To share your package, it must be packaged into an archive and uploaded to the registry. Once uploaded, it will be available for other users to download and use.

Publishing the package

To upload your package, use the scarb publish command. By default, this command will publish your package to the official scarbs.xyz registry. The publish command automatically packages and verifies your package, so there is no need to run scarb package beforehand.

To publish your package to a registry that supports package publishing, you need to authenticate using an API token with the publish scope. First, log in to the registry and in the dashboard generate the API token. Scarb will use the token to authenticate and complete the publishing process. The token must be provided via the SCARB_REGISTRY_AUTH_TOKEN environment variable.

shell
SCARB_REGISTRY_AUTH_TOKEN=scrb_mytoken scarb publish

NOTE

In case of any problems with publishing of your package to the registry please reach out to us on Telegram or Discord.

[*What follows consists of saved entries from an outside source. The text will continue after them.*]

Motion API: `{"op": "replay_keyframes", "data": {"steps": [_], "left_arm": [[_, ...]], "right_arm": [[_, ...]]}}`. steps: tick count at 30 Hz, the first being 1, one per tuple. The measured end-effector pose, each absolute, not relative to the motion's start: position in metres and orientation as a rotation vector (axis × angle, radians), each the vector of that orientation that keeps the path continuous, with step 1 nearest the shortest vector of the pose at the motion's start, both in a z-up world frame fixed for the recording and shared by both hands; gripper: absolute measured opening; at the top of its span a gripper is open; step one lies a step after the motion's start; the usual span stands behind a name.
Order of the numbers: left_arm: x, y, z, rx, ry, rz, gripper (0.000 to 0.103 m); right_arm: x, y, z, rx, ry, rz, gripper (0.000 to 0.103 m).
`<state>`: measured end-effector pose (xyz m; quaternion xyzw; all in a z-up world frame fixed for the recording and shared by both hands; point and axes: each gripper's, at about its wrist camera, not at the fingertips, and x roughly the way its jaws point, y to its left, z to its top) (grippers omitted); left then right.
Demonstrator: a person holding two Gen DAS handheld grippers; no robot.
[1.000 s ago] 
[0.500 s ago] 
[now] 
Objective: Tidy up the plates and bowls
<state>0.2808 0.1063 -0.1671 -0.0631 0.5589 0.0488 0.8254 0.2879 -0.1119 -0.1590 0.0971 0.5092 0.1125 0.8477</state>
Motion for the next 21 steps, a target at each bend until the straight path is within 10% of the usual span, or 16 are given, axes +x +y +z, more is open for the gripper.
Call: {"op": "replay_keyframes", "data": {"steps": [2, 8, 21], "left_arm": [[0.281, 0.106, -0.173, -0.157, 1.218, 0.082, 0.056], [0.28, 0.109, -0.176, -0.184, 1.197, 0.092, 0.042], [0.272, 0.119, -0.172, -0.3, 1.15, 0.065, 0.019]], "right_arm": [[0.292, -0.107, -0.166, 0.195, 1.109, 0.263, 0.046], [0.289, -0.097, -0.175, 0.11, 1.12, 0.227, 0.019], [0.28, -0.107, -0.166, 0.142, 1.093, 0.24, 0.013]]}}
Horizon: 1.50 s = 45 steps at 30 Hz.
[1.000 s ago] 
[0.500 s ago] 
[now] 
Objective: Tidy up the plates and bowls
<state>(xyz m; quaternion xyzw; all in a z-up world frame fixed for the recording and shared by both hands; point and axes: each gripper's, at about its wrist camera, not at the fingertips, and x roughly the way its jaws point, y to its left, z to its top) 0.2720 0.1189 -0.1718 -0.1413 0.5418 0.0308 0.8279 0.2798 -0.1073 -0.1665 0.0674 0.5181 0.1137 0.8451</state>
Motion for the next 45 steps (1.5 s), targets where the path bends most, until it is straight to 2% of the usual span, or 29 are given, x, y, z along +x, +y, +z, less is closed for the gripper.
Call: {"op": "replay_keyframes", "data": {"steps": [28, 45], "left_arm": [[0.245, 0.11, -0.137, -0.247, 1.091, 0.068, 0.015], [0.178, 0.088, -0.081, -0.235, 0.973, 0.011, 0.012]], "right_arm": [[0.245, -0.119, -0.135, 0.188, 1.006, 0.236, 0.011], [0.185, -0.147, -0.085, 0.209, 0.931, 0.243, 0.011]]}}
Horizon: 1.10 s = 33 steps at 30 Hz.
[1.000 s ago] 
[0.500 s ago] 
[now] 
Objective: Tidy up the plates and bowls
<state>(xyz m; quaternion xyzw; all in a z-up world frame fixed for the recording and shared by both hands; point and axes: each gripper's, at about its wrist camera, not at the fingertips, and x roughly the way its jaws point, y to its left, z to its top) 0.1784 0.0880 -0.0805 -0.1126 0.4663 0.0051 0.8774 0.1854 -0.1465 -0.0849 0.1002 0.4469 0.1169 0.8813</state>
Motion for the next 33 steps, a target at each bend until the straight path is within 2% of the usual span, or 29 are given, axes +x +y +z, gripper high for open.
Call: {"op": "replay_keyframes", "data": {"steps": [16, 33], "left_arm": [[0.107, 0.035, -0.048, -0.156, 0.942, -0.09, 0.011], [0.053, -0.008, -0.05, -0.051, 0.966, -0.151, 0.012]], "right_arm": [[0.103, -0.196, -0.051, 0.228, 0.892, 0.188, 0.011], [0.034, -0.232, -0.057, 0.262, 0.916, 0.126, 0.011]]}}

Publishing to a custom registrty

You can also publish your package to a custom registry by using the --index argument. This allows you to specify the path to a local directory where you want to store your packages.

shell
scarb publish --index file:///Users/foo/bar

Preventing package from being published

If you want to prevent your package from being published, you can add the publish = false in Scarb.toml.

toml
[package]
publish = false

Packaging your package

Use the scarb package command to create an archive of your package. You can read about the package compression algorithm and contents in the Package tarball section. Basically when you run the command, Scarb gathers the source code of your package along with metadata files, such as the manifest file, and places them in an archive in target/package directory.

If you are in a Git repository, Scarb will first check if the repo state is clean and error out in case of any changes present in the Git working directory. To bypass this check, you can use the --allow-dirty flag.

The next step is package verification. After creating the initial archive, Scarb will attempt to unpack it and compile to check for any corruptions in the packaging process. If you want to speed up the packaging process, you can disable this step using the --no-verify flag.

WARNING

This is a dangerous operation as it can lead to uploading a corrupted package to the registry. Please use with caution.

After successfully completing the whole process, the {name}-{version}.tar.zst archive waits in the target/package directory for being uploaded, where both name and version correspond to the values in Scarb.toml.